WORK INSTRUCTIONS »
Pull each line holding the word "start" from the data.

DATASET CONTENT »
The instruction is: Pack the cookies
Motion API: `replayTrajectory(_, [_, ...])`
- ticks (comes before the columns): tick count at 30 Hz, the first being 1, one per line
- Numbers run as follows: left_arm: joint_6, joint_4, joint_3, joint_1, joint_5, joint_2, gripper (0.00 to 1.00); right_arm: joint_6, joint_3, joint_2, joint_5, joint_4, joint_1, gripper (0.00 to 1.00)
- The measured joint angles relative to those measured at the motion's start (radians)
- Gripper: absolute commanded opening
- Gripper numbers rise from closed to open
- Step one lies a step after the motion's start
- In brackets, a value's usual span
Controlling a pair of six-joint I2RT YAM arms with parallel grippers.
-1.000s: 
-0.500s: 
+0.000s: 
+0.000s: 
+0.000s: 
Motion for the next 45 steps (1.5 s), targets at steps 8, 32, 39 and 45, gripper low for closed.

ANSWER TO THIS TASK »
- The measured joint angles relative to those measured at the motion's start (radians)
- Step one lies a step after the motion's start

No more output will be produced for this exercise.